Jul 13, 2023 - News

Wildfire weather has increased in Austin since the '70s

Fire weather days in the Austin area
Reproduced from Climate Central; Chart: Axios Visuals

The latest heat wave slamming the state isn't just dangerous for our health — it raises the risk of wildfires.

Driving the news: Fire weather days in Austin increased by 2.4 days annually on average between 1973 and 2022, per an analysis from Climate Central, a nonprofit climate science research organization, Axios’ Andrew Freedman and Kavya Beheraj report.

The big picture: The report found that wildfire seasons are getting longer and more intense, especially in the West and Southwest. Parts of the East have also seen increases in fire weather days that put more people at risk.

Why it matters: The trend in fire weather days — featuring a volatile mix of low humidity, strong winds and high temperatures — is tied to human-caused climate change, per Climate Central.

  • This is because climate change is resulting in higher temperatures and drier conditions in many areas, which is leading to more frequent and larger fires.

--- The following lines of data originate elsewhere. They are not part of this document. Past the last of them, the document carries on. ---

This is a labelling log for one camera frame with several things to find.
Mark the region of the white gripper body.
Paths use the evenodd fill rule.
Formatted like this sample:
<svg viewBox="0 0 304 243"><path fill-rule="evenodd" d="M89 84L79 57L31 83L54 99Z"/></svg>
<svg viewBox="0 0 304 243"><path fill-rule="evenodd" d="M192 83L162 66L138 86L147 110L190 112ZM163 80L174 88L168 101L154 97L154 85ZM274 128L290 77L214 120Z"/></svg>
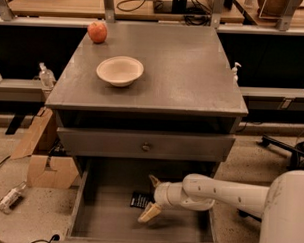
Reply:
<svg viewBox="0 0 304 243"><path fill-rule="evenodd" d="M154 200L162 209L180 207L183 187L180 182L164 182L155 189Z"/></svg>

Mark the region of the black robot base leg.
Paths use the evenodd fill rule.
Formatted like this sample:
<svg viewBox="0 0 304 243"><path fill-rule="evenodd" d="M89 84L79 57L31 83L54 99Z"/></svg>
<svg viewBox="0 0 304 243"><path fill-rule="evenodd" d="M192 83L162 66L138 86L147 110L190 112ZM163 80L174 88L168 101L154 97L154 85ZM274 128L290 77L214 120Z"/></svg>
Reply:
<svg viewBox="0 0 304 243"><path fill-rule="evenodd" d="M269 145L278 147L291 153L290 162L287 166L288 170L304 170L304 141L297 143L295 146L280 142L267 135L261 137L261 141L257 142L258 145L268 147Z"/></svg>

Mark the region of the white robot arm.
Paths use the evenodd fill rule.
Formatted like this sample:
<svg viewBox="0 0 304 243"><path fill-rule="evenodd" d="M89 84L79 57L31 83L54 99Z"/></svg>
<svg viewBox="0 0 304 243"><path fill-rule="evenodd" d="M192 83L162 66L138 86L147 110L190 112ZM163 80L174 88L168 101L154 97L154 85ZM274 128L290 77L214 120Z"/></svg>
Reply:
<svg viewBox="0 0 304 243"><path fill-rule="evenodd" d="M259 218L259 243L304 243L304 171L288 171L270 186L242 184L189 174L183 181L162 182L149 176L154 201L139 217L145 223L166 208L210 210L220 201Z"/></svg>

Zoom in: Southern California, Texas and New Mexico have experienced some of the greatest upticks in fire weather days each year.

  • San Antonio, Houston and Austin all saw increases of 2.4 fire weather days in the nearly 50-year time frame analyzed by Climate Central.
  • Meanwhile, Dallas had an increase of 16.8 days.

What's happening: Austin's heat advisory, which began Sunday, was extended through Thursday evening. Temperatures are expected to reach as high as 107° today, according to national weather forecasters.

  • Hays, Burnet, Blanco and Llano counties all reinstated burn bans this week with no measurable rain expected in the area over the next 14 days.
  • Fire crews responded to a 50-acre wildfire north of San Marcos last weekend.
  • The Texas A&M Forest Service rates most of the state in a moderate wildfire risk, meaning a fire can start from most accidental causes and a fire in an open grassy area will burn and spread quickly on windy days.

What's next: As climate change continues, it is expected that fire weather days will continue to spike, particularly across the West and Southwest.